一方でWiMAX2+には、通常プランでは月に7 GBの制限があるものと、使いたい放題の無制限プランの2種類に分かれます。ただしこのWiMAX2+の無制限プランを選んだ場合でも、3日間の使用が10 GBを超えた場合は速度制限が発生します。

3.「端末も違う」

WiMAXとWiMAX2+は、使う端末も異なります。現在UQコミニケーションズでは、WiMAX2+の回線を優先した端末が販売されています。さらにWiMAX2+の回線とWiMAX回線の切り替えを上手に自動でしてくれて、インターネットに接続できる端末もあります。

 

WiMAX2+のギガ放題プランについて

 

圧倒的な高速の通信が利用可能となり便利になったWiMAX2+ですが、特にWiMAX2+で人気のサービスのギガ放題プランについて詳しく紹介します。

今までは、3日間で3 GBで速度制限がかかるかかりましたが、新しくなったワイマックス2+では3日間で10 GBの上限が設定されています。

具体的に3日間で10 GBの制限というと一体どれくらいのデータ量なのでしょうか?

例えばパソコンでYouTubeの動画を視聴した場合で見ていましょう。

超高画質でYouTubeを視聴した場合は、10 GBでは約7時間となります。

ですので3日間でYouTubeを約7時間以上視聴する場合は制限にかかるといったイメージです。

 

もし速度制限がかかってしまった場合

 

もし速度制限がかかってしまった場合の制限時間も改善されました。

以前は終日制限と言うことで24時間制限を受けましたが、これが改善されて、混雑時間帯のみの制限となりました。(8時間制限)

時間帯の目安としては、18時ごろから翌朝の2時までとなっております。

ただし、2時間前より通信を継続して利用し続ける場合、最大で翌6時頃まで速度制限が継続することがあります。

ポイントとして重要な点は、10GBを超えた場合でも、

翌日18時頃までおよび、翌々日2時頃以降は速度制限なくご利用できます。

また、翌日18時頃から翌々日2時頃の間も、概ね1Mbps(YouTube動画の標準画質レベルが視聴可能な速度)で利用できるということです。

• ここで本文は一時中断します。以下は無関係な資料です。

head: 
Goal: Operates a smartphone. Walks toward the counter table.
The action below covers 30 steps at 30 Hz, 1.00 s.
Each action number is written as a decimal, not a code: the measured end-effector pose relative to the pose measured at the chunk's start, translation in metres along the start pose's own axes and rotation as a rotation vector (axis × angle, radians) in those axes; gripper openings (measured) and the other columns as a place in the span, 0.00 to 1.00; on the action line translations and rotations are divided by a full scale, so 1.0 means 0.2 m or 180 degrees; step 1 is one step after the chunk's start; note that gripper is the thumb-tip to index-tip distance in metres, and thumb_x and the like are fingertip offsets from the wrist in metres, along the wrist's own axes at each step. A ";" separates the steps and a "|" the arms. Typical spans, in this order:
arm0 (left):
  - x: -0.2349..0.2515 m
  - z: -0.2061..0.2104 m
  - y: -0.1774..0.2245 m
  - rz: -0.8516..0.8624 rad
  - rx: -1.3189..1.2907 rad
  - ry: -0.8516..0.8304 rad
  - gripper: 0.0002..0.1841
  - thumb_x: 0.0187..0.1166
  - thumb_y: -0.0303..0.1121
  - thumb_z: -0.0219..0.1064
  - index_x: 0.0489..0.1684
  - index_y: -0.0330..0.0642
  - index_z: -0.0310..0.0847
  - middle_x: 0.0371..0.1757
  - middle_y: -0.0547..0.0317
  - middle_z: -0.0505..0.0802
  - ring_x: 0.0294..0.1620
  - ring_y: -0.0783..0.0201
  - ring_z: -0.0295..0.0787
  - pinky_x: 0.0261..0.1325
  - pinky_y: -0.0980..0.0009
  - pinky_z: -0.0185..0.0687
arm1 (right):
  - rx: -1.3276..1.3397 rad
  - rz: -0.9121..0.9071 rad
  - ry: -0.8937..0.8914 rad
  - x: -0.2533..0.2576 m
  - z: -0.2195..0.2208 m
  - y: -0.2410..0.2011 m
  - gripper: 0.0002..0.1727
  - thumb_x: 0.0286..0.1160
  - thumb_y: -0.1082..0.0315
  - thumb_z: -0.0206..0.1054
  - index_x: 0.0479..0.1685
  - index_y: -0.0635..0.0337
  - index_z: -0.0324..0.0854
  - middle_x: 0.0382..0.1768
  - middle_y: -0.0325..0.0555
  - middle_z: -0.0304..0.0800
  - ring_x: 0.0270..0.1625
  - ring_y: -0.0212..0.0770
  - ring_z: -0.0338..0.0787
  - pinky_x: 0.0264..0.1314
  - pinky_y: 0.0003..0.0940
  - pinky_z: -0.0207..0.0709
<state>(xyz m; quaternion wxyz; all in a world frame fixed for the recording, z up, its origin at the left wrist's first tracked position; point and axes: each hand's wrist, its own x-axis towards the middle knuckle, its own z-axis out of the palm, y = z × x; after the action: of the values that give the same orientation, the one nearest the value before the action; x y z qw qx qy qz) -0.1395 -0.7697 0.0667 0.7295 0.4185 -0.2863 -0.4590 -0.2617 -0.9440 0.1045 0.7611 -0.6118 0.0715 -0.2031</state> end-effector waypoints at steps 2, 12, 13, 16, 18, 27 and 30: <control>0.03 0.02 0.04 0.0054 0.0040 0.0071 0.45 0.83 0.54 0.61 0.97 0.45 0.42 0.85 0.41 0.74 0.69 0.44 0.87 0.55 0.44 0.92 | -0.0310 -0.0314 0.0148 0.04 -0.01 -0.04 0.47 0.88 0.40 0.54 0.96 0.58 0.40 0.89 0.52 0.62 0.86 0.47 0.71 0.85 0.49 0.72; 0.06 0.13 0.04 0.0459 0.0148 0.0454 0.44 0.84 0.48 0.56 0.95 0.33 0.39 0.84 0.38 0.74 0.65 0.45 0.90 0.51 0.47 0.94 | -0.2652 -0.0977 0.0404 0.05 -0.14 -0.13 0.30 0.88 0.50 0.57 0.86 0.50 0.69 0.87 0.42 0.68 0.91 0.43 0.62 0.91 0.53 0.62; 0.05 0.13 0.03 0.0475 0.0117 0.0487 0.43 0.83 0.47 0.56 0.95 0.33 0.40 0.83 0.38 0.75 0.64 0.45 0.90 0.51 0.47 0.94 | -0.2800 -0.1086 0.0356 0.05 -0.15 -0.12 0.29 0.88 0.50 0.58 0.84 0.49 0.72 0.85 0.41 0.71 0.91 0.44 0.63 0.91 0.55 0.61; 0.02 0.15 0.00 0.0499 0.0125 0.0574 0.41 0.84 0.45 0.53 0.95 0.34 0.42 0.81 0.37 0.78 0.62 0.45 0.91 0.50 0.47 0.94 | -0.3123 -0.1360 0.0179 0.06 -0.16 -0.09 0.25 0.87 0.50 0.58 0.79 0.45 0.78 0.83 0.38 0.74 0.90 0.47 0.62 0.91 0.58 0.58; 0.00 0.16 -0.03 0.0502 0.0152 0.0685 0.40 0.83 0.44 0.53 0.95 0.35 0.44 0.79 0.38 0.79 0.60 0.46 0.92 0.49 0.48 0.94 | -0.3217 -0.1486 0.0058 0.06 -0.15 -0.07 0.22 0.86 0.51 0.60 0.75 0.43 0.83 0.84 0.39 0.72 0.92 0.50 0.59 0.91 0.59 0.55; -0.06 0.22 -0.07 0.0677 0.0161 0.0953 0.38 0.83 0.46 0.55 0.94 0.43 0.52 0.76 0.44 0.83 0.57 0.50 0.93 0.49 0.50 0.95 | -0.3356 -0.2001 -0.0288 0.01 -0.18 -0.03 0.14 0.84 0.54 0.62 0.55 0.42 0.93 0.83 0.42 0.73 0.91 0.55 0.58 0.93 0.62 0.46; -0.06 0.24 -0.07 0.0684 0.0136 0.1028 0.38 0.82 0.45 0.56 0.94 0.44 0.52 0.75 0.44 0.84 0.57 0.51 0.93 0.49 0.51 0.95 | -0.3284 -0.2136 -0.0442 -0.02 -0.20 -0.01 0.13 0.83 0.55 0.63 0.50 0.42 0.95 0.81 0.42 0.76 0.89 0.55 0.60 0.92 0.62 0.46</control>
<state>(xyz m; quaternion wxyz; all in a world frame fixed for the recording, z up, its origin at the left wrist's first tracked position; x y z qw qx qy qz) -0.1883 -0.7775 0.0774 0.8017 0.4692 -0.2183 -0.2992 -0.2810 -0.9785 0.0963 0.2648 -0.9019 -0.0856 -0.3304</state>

これなら通信のヘビーユーザーの方でも上手に使いこなすことができるかと思います。

 

まとめと注意点

 

WiMAXとWiMAX2+は通信の方式が異なるものであるという点と、それぞれ利用できるエリアまた端末に違いがあるといったことをご紹介してきましたが、

現在はこのWiMAXからWiMAX2+への移行期間ということで、今現在は両方の回線が使用できますが、2020年度末までには移行期間が終了してしまいます。